You might want to use or adapt the BufferingSMTPHandler which is in this test script.

In general, you don't need to add a handler to a logger if it's the target of a MemoryHandler handler which has been added to a logger. If you set the level of a handler, that will affect what the handler actually processes - it won't process anything which is less severe than its level setting.


Instead of buffering for email, consider posting unbuffered to a message stream on a messaging app, e.g. on Matrix, Discord, Slack, etc. Having said that, I wrote my own beastly thread-safe implementation of BufferingSMTPHandler (backup link) which sends emails from a separate thread. The primary goal is to not block the main thread.

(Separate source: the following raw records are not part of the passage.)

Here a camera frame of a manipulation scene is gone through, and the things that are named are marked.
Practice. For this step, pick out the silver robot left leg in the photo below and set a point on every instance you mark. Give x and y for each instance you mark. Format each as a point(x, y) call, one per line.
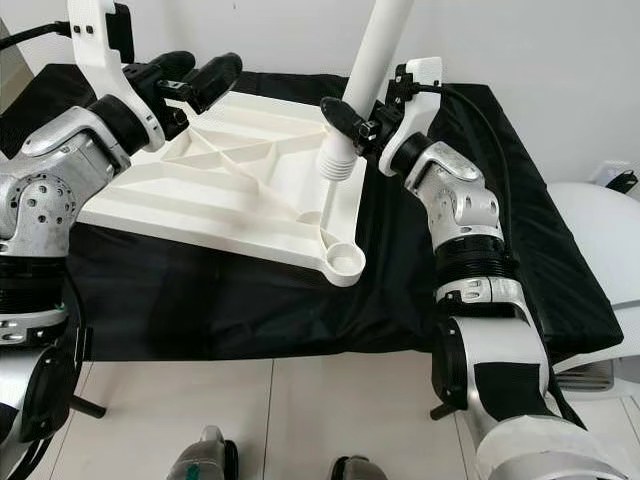
point(202, 455)

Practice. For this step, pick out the black metal bench leg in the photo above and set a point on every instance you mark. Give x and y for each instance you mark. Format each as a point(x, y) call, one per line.
point(92, 407)
point(442, 409)

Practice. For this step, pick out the black quilted bench cover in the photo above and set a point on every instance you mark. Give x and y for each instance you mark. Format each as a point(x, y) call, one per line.
point(260, 320)

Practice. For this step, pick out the white ribbed plastic table top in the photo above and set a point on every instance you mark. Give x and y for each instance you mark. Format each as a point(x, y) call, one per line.
point(260, 200)

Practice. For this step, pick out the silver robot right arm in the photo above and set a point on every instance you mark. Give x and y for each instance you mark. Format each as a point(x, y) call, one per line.
point(470, 220)

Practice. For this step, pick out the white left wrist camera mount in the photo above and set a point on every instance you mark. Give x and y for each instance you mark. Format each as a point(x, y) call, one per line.
point(90, 45)

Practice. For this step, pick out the wall socket with black plug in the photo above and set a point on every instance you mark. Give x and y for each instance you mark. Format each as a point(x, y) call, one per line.
point(620, 180)

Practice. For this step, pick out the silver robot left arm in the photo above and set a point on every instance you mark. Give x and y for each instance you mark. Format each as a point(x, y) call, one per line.
point(50, 200)

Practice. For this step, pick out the silver robot right leg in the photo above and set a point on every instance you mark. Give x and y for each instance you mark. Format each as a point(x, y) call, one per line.
point(355, 468)

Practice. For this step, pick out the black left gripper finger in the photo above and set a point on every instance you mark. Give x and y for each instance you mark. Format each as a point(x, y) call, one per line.
point(165, 66)
point(218, 80)

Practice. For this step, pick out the silver robot leg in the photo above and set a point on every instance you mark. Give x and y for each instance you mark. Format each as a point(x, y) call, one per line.
point(202, 455)
point(355, 468)

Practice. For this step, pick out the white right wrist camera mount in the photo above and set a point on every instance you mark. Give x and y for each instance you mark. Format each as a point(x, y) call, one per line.
point(422, 72)

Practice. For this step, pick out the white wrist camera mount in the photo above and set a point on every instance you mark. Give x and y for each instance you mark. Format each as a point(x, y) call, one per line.
point(422, 72)
point(90, 45)

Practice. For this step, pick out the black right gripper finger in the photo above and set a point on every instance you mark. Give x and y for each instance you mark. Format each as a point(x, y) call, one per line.
point(345, 116)

As written, it uses two queues - this seemed necessary in order to implement some useful class-level parameters that are defined in the "Configurable parameters" section of the code. Although you can use the code as-is, it's probably better if you study and use it to write your own class.

Issues:

  • Some class-level parameters can perhaps be instance-level instead.
  • Either threading.Timer or the signal module could perhaps be used to avoid loops that run forever.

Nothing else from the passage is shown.